Мы никогда не задумывались над тем, как и что едят они сами, как не задумывались и о том, откуда у этих стареньких китайцев русские имена, ведь должны же были у них обязательно быть свои, настоящие – китайские.
На темных, отливающих позолотой лицах не проступала голодная бледность. В узких, всегда как бы смеющихся глазах был не заметен лихорадочный блеск. Ласковые, добрые улыбки омывали, прогоняли с лиц болезненные гримасы.
Умерли дедушка Ми-ша и бабушка Ма-ша сразу после окончания войны, в один из самых радостных для нас дней.
В тот день впервые за последние годы в колхозе отоварили трудодни. На каждый трудодень выдали по нескольку граммов пшеницы. В деревне враз задымили печные трубы. Изголодавшиеся люди жарили и парили пшеницу.
А на другой день из дома в дом черной птицей запорхала страшная весть:
– Умер конюх Вася Иванов!
– Умерли двое ребятишек Сосновских!
– Умерли дедушка Ми-ша и бабушка Ма-ша!
Что явилось причиной их смерти?
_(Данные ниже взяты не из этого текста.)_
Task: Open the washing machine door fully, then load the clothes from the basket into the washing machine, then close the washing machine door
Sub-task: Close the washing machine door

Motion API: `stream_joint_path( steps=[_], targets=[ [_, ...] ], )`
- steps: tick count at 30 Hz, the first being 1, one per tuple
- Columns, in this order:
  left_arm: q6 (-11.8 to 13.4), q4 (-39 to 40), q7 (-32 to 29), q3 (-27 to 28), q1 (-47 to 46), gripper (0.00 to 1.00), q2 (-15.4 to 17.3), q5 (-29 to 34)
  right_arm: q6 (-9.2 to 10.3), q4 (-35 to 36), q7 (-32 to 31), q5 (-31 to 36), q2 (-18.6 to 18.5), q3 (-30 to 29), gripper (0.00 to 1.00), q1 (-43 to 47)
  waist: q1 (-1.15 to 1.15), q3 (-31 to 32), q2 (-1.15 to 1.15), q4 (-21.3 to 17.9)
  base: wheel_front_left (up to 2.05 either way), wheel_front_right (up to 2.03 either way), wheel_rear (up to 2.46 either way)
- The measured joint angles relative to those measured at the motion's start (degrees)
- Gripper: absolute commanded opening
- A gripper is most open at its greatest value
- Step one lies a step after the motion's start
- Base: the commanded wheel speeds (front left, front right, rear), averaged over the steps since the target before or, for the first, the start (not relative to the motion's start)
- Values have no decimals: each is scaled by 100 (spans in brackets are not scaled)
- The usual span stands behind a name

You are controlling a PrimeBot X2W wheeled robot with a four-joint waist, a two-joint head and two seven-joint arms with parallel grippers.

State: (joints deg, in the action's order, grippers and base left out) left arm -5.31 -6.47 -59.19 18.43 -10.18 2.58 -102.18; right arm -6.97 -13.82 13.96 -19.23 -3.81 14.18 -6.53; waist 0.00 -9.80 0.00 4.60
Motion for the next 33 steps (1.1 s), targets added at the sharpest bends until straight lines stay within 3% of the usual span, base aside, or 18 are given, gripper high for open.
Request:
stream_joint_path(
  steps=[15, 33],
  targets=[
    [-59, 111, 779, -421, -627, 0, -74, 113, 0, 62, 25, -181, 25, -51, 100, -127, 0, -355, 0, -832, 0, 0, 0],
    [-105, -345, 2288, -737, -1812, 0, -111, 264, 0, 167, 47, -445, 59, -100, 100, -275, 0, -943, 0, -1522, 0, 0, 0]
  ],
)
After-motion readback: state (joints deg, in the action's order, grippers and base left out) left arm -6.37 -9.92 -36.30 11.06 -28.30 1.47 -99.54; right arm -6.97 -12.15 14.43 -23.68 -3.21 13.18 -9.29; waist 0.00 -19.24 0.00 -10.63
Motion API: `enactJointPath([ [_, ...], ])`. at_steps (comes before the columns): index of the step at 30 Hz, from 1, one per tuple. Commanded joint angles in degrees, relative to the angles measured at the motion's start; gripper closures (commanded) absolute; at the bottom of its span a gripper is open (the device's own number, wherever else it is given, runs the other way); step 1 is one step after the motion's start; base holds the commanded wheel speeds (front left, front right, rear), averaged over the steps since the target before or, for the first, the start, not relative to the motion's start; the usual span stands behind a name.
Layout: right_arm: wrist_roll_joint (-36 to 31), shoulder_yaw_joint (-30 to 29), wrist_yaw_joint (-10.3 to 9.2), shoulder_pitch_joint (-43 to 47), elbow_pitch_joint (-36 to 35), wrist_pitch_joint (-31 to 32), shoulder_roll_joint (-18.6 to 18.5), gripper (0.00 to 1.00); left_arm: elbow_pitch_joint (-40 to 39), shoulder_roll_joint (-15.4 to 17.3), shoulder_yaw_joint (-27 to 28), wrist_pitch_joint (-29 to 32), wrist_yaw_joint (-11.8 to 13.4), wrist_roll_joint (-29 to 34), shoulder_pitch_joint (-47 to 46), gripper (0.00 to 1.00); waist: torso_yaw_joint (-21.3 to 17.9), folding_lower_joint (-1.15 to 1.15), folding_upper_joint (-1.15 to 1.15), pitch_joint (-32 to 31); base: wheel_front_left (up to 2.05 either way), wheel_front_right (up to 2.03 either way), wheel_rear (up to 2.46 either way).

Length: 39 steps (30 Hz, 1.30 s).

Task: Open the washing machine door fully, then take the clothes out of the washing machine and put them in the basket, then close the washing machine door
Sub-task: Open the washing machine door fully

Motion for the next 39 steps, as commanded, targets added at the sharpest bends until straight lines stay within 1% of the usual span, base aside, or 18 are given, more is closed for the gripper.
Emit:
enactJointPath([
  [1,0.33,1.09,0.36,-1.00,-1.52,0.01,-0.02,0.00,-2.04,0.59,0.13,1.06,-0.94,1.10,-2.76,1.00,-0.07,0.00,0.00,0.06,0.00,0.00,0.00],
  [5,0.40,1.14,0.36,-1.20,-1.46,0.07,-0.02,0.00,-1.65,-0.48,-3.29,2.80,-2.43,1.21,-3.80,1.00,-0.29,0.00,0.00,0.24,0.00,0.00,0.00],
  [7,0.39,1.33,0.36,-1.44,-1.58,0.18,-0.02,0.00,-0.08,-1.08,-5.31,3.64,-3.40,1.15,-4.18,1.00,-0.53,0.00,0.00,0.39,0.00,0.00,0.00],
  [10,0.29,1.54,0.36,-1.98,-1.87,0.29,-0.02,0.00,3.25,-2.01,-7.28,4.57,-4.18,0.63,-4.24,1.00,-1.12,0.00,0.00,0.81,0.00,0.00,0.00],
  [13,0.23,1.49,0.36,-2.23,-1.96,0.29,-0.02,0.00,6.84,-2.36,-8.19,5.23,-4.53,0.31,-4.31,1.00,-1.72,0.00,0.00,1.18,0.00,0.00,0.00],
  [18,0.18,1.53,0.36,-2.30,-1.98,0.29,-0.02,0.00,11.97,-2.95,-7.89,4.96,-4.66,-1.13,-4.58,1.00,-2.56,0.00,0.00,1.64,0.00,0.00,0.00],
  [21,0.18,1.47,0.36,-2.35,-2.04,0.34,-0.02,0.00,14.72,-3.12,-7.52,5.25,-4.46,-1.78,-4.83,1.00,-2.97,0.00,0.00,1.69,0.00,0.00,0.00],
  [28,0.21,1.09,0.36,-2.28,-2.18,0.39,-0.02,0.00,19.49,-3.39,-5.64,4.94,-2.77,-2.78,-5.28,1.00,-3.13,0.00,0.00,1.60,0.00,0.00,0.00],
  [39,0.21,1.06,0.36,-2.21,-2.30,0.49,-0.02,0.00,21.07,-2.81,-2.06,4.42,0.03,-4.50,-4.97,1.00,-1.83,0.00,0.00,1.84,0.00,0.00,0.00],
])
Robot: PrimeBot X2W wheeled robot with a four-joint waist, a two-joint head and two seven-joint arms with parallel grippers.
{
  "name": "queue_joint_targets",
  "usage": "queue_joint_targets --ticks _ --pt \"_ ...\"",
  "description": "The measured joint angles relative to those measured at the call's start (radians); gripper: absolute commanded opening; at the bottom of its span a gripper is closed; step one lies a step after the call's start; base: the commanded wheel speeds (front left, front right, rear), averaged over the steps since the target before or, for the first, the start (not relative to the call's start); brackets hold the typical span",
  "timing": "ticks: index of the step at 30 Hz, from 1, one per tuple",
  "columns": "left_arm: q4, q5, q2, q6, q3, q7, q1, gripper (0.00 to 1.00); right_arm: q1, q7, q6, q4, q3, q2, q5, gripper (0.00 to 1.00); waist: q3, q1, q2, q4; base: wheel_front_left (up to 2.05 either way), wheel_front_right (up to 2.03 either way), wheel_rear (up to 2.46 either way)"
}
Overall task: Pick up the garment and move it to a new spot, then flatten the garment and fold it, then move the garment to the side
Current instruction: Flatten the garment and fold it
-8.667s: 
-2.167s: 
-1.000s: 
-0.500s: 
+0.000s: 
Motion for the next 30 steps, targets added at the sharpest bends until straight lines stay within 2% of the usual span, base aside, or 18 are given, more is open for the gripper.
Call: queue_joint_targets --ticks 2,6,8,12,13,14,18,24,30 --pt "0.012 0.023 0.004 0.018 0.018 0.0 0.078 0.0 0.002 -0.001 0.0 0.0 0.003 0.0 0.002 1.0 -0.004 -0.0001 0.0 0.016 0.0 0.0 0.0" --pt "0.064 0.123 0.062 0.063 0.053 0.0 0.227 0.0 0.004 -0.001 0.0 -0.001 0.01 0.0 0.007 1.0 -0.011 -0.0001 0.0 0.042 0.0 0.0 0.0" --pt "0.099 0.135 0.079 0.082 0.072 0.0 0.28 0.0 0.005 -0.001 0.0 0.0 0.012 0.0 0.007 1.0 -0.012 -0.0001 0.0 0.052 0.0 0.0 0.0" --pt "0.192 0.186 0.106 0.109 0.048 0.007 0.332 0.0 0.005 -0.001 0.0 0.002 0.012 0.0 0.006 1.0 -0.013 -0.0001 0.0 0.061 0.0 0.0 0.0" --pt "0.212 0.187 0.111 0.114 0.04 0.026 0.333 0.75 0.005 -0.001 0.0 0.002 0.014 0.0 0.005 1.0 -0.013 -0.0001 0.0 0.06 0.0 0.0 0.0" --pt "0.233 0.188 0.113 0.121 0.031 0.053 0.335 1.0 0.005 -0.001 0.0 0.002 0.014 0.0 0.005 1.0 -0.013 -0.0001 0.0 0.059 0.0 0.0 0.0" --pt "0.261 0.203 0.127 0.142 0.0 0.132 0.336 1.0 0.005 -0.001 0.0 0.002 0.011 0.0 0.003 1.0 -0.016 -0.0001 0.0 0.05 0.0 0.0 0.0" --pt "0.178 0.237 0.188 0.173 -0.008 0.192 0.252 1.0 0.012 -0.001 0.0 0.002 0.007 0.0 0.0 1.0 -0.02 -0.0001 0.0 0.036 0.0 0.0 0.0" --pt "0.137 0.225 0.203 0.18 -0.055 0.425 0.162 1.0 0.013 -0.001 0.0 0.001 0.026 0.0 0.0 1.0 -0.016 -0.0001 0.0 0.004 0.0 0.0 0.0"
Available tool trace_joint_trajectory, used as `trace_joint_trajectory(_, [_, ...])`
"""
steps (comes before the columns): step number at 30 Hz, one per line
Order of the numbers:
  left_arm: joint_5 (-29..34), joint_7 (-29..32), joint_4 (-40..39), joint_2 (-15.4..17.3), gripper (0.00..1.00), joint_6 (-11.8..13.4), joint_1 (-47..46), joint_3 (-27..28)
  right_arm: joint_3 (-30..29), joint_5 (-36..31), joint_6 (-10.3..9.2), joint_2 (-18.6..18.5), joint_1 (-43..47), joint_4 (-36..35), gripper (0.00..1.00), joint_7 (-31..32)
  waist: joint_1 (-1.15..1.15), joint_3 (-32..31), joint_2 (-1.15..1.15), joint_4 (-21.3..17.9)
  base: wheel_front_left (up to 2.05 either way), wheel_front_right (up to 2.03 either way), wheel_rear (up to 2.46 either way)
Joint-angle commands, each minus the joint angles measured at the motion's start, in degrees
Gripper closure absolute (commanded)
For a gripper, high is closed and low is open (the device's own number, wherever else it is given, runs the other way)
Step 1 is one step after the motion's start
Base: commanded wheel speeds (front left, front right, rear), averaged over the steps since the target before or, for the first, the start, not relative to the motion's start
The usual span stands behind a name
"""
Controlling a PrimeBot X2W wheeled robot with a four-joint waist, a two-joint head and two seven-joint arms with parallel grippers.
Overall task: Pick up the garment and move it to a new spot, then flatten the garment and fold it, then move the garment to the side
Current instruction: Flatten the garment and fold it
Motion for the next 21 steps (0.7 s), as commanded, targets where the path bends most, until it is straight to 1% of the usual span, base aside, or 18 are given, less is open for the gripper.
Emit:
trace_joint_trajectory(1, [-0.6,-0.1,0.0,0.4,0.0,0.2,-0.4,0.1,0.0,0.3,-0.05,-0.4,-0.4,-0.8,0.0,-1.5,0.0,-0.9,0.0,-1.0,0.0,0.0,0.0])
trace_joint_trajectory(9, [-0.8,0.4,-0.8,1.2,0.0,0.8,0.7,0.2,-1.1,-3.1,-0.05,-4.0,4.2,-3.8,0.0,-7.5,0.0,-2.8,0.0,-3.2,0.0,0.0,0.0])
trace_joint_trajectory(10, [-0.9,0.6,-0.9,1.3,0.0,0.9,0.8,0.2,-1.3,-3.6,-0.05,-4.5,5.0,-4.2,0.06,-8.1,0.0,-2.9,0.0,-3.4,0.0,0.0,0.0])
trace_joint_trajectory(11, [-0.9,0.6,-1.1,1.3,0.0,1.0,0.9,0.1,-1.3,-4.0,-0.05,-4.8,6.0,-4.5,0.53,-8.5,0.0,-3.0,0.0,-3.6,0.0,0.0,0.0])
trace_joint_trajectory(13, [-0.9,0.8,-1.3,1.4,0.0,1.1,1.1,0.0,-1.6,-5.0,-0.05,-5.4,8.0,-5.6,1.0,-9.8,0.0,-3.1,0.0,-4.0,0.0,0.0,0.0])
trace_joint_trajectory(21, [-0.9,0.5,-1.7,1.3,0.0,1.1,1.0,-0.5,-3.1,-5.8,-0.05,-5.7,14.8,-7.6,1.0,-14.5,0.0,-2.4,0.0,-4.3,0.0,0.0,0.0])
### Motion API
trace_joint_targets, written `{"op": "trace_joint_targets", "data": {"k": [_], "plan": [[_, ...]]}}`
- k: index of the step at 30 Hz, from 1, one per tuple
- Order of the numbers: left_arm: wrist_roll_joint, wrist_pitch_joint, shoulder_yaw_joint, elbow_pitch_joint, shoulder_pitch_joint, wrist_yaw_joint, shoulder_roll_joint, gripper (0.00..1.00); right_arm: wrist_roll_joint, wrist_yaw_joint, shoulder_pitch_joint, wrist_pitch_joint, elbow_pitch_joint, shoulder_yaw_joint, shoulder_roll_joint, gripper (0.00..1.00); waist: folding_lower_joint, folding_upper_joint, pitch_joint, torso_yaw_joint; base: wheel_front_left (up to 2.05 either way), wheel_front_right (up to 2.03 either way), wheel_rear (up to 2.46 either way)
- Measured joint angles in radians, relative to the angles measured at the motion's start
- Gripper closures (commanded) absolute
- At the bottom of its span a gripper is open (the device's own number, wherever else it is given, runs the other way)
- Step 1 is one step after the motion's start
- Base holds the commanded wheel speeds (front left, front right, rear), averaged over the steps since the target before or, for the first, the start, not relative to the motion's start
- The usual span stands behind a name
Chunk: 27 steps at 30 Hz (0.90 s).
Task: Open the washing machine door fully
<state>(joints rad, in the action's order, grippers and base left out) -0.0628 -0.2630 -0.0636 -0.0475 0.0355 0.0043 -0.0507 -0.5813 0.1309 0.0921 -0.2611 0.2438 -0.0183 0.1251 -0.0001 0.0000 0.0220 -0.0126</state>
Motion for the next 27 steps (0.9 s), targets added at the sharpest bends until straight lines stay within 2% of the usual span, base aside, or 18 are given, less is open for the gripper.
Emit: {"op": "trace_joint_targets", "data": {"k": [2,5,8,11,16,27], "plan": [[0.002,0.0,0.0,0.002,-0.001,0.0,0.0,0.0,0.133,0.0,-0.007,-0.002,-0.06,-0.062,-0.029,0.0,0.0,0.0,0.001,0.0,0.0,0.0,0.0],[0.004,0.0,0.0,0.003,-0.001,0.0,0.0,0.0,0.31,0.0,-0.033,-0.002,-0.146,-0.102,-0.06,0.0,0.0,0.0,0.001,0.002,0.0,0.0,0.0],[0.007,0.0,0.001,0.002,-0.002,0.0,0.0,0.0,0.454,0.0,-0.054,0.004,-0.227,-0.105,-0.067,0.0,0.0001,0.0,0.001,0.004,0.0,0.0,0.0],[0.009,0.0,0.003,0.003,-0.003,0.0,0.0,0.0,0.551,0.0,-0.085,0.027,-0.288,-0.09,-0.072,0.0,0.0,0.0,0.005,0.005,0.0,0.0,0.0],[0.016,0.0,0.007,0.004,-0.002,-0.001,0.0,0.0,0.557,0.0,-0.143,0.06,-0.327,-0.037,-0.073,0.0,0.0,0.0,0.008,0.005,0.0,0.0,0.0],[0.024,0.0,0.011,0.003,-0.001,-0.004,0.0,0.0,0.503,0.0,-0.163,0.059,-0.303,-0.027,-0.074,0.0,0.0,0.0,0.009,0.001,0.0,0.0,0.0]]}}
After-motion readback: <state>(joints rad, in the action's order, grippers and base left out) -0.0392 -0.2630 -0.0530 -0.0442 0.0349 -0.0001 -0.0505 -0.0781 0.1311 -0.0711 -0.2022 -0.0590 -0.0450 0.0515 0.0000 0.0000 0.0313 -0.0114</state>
На этот вопрос в разные годы разные люди отвечали по-разному. Кто-то говорил, что это с голодухи. Не утерпев, наелись недоваренной пшеницы… Кто-то утверждал, оглядываясь и понижая голос до шепота, что пшеница, выданная на трудодни, была из старых, еще довоенных неприкосновенных запасов и ее, чтобы уберечь от разных грызунов, ежегодно многократно протравливали разными ядами…
Дедушку Ми-шу и бабушку Ма-шу похоронили на нашем изрядно разросшемся за войну кладбище. На могиле, не задумываясь о том, какой они веры, поставили крест, а на кресте укрепили фанерку с надписью: «Миша и Маша, добрые люди». «Добрые люди» – вместо фамилии, а имена Миша и Маша написали без черточек, по-русски – Миша и Маша.
Знамя Победы
Школьный учебный год перевалил на вторую половину. Я учился в первом классе, и у меня была 95-процентная возможность закончить его круглым отличником.
Увы, стопроцентной вероятности мешали те самые недостающие пять процентов. Означали они полное отсутствие у меня способностей к рисованию. Чуть ли не с первых дней учебы уроки рисования превратились для меня в самые тяжелые, самые нелюбимые, самые нежеланные.
Карандаши никак не подчинялись моим пальцам.
«Точка, точка, огуречик – вот и вышел человечек» – прибаутка, известная школьникам всех времен, для меня звучит дразнилкой и сегодня. Точки у меня еще походили на точки. А вот огуречик уже не получался – походил на какой-то замысловатый по форме плод неизвестного науке растения.